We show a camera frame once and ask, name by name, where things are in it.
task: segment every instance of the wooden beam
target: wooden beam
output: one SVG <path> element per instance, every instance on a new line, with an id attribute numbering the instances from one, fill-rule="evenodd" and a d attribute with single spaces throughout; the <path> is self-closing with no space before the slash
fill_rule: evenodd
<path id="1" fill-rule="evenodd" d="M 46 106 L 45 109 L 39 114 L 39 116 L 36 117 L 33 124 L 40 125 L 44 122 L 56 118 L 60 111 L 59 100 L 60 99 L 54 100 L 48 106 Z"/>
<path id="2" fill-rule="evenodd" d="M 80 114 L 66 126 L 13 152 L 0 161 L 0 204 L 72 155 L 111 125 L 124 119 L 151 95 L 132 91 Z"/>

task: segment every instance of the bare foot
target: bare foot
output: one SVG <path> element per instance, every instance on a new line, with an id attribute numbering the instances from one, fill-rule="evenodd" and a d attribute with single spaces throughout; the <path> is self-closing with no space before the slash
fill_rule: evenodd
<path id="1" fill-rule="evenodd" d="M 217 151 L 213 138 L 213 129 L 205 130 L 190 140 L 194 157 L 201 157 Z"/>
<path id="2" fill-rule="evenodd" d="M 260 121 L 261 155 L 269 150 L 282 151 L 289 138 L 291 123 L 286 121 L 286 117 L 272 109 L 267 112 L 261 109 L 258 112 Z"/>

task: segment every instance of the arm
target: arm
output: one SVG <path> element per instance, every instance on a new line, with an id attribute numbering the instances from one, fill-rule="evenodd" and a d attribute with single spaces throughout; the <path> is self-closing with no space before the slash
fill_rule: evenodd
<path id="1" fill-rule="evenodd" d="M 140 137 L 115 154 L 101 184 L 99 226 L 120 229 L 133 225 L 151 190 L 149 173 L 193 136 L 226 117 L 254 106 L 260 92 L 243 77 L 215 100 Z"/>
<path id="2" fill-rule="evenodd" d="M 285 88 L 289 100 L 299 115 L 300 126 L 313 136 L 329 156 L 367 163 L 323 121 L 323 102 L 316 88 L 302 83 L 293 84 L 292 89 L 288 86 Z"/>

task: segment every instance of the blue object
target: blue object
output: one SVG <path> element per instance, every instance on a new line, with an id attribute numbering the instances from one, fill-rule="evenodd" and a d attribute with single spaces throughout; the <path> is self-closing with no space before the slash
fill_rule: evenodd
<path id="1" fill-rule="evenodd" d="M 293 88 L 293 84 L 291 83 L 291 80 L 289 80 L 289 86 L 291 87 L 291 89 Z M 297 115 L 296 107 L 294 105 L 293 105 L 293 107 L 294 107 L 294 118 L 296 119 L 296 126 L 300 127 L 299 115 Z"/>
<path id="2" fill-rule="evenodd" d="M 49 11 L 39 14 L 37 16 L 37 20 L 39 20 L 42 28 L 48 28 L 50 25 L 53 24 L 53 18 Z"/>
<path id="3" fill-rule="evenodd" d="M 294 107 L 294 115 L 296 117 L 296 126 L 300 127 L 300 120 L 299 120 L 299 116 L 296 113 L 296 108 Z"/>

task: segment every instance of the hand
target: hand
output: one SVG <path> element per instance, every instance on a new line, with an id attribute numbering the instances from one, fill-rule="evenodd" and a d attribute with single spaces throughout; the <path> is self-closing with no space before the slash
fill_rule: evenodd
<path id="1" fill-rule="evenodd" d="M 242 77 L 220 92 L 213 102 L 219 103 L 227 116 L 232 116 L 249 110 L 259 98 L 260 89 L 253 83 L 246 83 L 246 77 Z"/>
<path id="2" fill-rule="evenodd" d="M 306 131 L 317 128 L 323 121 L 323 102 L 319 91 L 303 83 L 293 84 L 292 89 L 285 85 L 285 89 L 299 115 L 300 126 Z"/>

Exercise goal:
Across the entries, how many lines hold the word "task"? Say only the number.

Exercise response:
5